== Required action ==
Using "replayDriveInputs" as the search string, find the matching lines below and copy them.
◇ ◇ ◇
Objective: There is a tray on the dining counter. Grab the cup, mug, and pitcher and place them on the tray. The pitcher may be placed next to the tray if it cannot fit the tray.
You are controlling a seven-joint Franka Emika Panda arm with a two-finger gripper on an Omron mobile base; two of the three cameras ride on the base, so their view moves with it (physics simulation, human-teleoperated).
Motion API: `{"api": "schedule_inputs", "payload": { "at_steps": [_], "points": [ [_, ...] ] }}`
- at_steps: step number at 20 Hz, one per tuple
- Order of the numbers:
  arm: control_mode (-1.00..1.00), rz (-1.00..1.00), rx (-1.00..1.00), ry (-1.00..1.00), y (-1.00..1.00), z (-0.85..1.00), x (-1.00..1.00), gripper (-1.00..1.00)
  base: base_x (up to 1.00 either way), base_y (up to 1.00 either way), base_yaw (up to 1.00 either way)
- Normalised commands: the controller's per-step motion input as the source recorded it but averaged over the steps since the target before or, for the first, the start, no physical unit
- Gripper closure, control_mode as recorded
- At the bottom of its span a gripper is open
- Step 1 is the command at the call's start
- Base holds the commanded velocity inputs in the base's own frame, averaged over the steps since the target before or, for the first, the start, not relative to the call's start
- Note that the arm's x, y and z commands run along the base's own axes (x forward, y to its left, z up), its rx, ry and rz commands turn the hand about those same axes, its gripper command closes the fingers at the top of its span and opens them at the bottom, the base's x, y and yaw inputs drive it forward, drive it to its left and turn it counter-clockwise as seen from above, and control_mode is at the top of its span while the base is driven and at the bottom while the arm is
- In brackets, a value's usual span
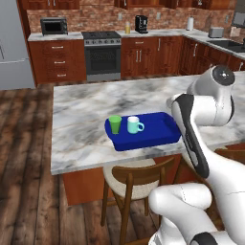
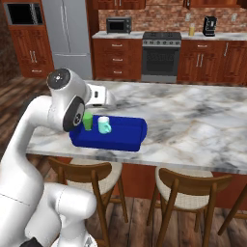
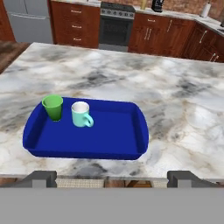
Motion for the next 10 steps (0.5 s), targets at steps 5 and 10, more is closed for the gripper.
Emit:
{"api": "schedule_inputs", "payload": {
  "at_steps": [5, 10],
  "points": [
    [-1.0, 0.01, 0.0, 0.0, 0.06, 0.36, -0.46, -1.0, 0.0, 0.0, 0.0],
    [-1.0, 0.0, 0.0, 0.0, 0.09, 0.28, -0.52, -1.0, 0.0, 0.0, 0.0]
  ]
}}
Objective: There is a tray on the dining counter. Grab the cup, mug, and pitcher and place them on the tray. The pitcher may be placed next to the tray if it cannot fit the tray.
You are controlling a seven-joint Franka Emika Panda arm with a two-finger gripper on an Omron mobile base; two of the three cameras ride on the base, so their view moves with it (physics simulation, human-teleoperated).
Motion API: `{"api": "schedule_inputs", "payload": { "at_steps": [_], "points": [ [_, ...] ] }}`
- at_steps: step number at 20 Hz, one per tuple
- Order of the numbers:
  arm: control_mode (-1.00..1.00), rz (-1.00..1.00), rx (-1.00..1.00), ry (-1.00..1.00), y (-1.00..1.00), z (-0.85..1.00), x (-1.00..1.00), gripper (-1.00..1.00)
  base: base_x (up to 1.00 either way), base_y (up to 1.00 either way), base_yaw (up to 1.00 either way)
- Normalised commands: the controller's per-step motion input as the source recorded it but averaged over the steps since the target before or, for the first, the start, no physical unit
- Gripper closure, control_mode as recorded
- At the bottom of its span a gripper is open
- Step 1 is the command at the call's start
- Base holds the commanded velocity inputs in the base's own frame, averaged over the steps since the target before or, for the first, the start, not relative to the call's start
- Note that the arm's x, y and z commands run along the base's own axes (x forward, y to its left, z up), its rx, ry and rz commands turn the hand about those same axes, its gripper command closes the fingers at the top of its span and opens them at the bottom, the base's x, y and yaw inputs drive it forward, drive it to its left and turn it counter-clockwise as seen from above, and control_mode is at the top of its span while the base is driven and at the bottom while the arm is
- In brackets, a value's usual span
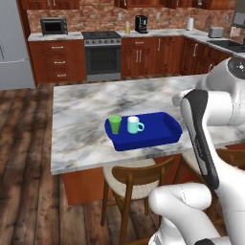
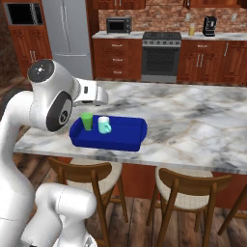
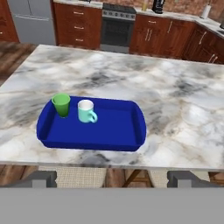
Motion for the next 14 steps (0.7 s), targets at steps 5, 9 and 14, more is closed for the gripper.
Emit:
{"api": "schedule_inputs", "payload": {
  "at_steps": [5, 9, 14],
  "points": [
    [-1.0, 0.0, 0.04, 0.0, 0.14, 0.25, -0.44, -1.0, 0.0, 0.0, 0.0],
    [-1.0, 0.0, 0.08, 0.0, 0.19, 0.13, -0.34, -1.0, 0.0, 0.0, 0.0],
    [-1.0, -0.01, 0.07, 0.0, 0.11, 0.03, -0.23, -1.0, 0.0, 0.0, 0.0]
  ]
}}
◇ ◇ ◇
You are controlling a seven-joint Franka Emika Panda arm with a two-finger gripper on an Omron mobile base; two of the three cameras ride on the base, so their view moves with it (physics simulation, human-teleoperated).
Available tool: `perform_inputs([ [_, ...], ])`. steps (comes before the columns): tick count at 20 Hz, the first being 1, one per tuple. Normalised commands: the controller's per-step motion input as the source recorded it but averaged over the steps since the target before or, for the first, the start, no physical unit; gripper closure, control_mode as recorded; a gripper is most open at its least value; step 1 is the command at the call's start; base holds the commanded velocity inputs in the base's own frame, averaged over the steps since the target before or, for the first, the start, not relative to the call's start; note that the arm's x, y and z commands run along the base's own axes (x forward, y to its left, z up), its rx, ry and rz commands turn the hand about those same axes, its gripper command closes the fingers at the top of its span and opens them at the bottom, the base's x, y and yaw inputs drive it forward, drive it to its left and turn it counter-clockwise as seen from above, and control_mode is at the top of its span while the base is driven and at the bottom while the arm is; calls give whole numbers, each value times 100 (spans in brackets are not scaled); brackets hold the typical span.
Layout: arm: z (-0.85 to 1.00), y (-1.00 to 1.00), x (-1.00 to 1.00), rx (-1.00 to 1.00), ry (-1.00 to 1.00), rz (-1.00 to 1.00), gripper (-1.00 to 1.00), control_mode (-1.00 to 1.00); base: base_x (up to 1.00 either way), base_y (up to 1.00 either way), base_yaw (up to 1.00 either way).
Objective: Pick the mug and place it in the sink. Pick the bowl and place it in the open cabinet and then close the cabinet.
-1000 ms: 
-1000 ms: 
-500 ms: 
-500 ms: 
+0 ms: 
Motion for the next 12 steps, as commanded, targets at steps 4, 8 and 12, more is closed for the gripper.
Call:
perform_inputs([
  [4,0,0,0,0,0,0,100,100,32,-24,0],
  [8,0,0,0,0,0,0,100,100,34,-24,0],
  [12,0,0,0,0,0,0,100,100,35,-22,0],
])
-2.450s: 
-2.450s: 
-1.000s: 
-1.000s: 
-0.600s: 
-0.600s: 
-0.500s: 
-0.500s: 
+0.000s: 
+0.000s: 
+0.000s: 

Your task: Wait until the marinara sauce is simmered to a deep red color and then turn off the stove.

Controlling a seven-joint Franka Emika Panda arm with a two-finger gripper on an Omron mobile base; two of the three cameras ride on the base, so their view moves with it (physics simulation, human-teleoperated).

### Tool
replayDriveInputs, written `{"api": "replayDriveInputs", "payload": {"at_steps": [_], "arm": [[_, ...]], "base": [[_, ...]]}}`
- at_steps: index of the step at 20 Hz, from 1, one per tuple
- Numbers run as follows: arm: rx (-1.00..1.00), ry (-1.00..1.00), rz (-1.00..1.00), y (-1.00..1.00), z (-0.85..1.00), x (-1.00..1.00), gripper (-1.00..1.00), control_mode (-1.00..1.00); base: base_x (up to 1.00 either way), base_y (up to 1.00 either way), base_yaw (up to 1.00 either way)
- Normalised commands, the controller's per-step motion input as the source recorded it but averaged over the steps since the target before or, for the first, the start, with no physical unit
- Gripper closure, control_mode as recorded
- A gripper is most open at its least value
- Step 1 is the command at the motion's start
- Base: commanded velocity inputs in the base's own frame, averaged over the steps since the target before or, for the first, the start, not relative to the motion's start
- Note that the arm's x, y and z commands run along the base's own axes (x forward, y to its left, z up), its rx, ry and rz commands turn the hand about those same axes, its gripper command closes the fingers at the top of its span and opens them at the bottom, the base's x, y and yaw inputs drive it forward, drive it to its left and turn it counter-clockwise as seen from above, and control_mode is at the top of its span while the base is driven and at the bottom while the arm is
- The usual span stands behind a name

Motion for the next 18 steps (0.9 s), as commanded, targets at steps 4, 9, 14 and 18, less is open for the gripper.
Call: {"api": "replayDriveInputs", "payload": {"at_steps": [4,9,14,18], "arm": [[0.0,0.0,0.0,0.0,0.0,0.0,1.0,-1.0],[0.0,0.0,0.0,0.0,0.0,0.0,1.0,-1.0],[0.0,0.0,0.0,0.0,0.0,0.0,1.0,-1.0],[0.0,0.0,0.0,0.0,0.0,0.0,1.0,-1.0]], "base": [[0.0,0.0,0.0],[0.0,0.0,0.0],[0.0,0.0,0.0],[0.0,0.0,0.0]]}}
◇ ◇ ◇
== Output for this exercise ==
replayDriveInputs, written `{"api": "replayDriveInputs", "payload": {"at_steps": [_], "arm": [[_, ...]], "base": [[_, ...]]}}`
Call: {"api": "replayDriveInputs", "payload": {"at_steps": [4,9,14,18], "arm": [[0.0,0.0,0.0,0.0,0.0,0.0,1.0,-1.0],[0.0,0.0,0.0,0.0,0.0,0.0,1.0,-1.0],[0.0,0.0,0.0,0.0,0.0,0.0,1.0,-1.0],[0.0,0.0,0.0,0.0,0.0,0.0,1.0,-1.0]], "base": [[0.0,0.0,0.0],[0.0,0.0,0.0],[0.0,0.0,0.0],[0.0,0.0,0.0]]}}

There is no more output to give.